*Task goal*
From the listing that follows, reproduce only the lines from the one holding "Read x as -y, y" through the one holding "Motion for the", both included, with no pictures.

*Source data*

···

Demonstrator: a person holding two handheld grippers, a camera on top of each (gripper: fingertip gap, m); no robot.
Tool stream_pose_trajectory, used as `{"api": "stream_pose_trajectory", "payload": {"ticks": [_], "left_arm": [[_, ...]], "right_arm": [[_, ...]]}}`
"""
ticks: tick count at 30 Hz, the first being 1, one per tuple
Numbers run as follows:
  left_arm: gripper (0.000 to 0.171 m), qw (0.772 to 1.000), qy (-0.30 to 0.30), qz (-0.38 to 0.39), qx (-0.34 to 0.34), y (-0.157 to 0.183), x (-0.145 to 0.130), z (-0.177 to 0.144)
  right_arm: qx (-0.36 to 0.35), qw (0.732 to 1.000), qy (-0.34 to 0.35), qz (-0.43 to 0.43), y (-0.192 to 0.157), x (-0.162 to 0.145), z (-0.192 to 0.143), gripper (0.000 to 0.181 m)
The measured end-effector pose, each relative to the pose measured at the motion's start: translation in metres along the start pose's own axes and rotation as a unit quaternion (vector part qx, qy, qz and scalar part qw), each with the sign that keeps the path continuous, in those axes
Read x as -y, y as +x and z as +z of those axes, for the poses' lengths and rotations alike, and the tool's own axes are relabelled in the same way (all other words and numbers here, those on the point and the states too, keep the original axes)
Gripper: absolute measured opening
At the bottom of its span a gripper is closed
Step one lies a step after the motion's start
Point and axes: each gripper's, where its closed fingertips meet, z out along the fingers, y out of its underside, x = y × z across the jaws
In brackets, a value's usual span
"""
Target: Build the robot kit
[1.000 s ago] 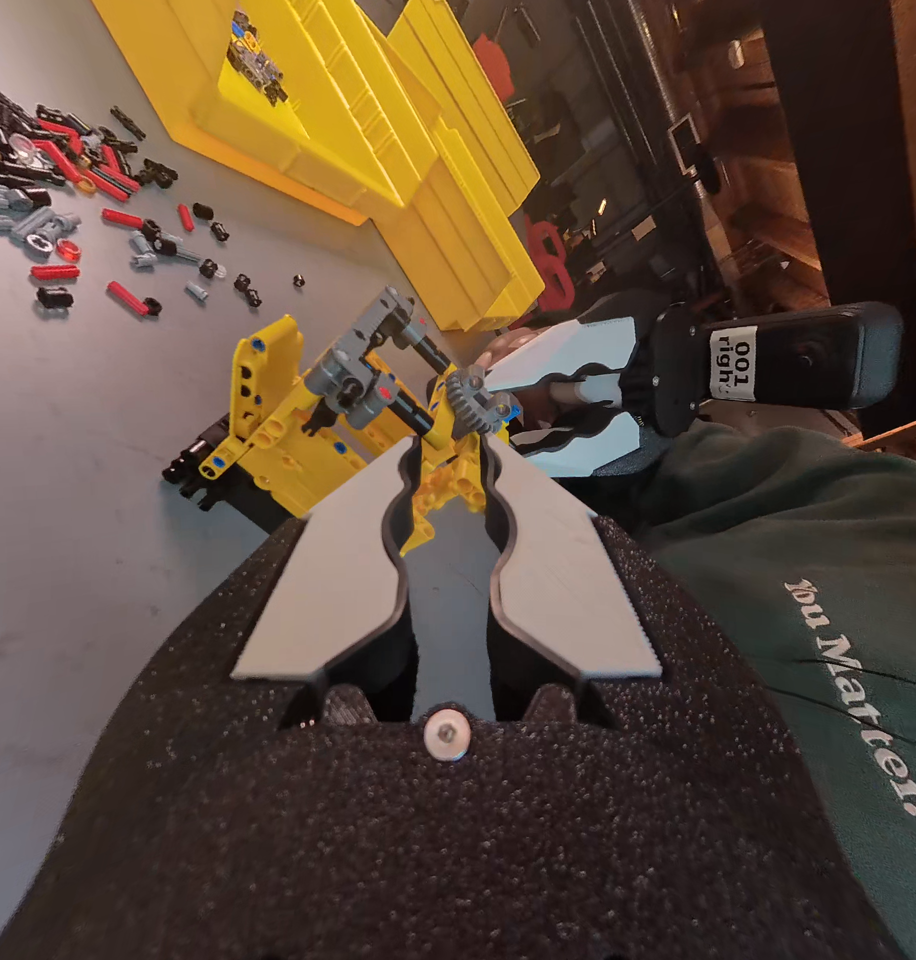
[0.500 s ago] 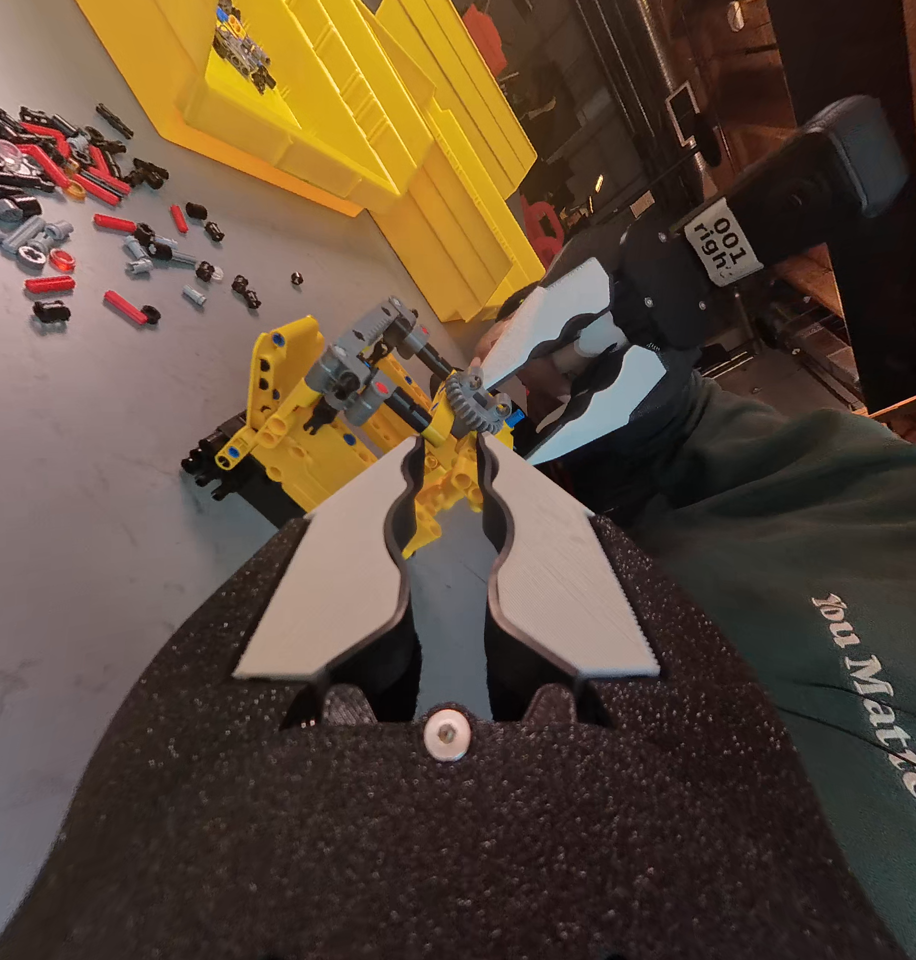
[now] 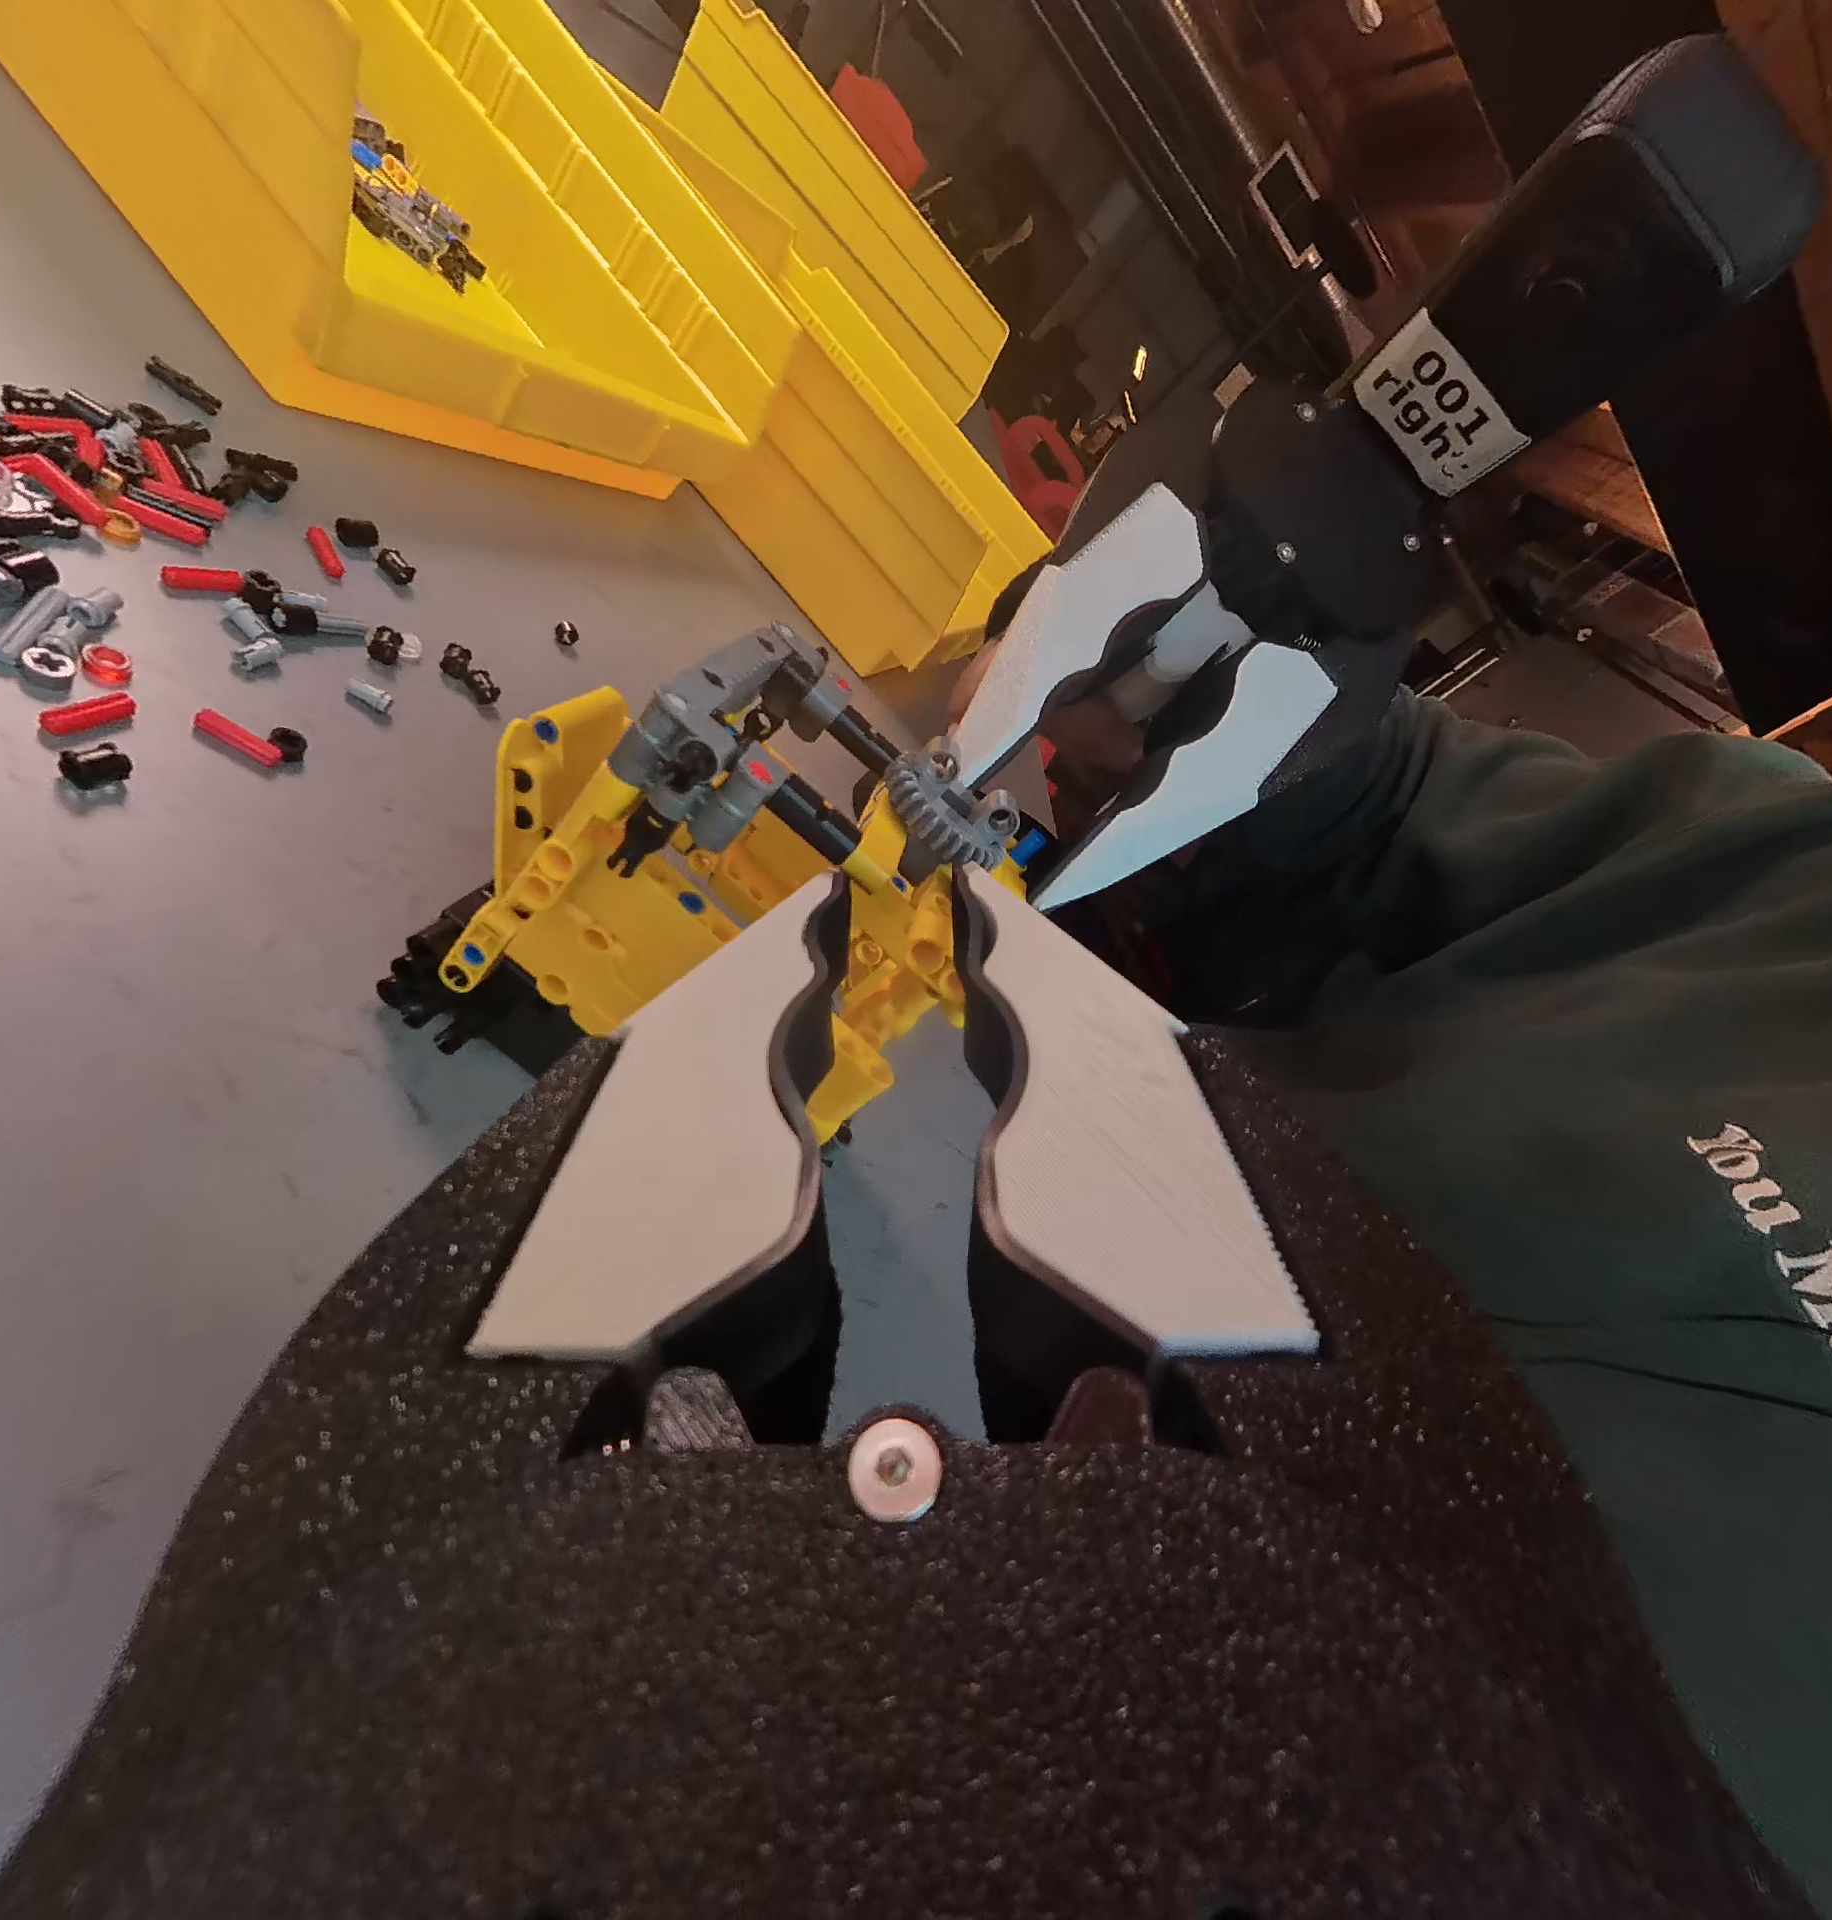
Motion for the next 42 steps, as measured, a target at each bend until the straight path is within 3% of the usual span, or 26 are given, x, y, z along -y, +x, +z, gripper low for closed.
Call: {"api": "stream_pose_trajectory", "payload": {"ticks": [9, 19, 23, 30, 42], "left_arm": [[0.018, 0.999, -0.001, 0.006, -0.049, -0.0028, 0.0018, 0.002], [0.018, 0.995, -0.025, 0.071, -0.069, -0.0021, 0.0021, 0.0055], [0.017, 0.996, -0.034, 0.027, -0.084, -0.0031, 0.0015, 0.0048], [0.016, 0.996, -0.036, 0.018, -0.074, -0.0027, -0.0002, 0.0008], [0.014, 0.992, -0.047, 0.093, -0.069, 0.0009, -0.0055, 0.0006]], "right_arm": [[-0.025, 0.999, -0.023, 0.014, 0.0014, -0.0001, -0.0008, 0.023], [-0.053, 0.998, -0.024, 0.032, -0.0004, -0.0021, -0.0026, 0.023], [-0.047, 0.997, -0.028, 0.045, -0.0002, -0.0014, -0.0016, 0.023], [-0.049, 0.997, -0.042, 0.037, -0.0015, 0.001, 0.0009, 0.023], [-0.056, 0.997, -0.035, 0.042, -0.0061, -0.0001, 0.0006, 0.023]]}}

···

*Result of this exercise*
Read x as -y, y as +x and z as +z of those axes, for the poses' lengths and rotations alike, and the tool's own axes are relabelled in the same way (all other words and numbers here, those on the point and the states too, keep the original axes)
Gripper: absolute measured opening
At the bottom of its span a gripper is closed
Step one lies a step after the motion's start
Point and axes: each gripper's, where its closed fingertips meet, z out along the fingers, y out of its underside, x = y × z across the jaws
In brackets, a value's usual span
"""
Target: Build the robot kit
[1.000 s ago] 
[0.500 s ago] 
[now] 
Motion for the next 42 steps, as measured, a target at each bend until the straight path is within 3% of the usual span, or 26 are given, x, y, z along -y, +x, +z, gripper low for closed.

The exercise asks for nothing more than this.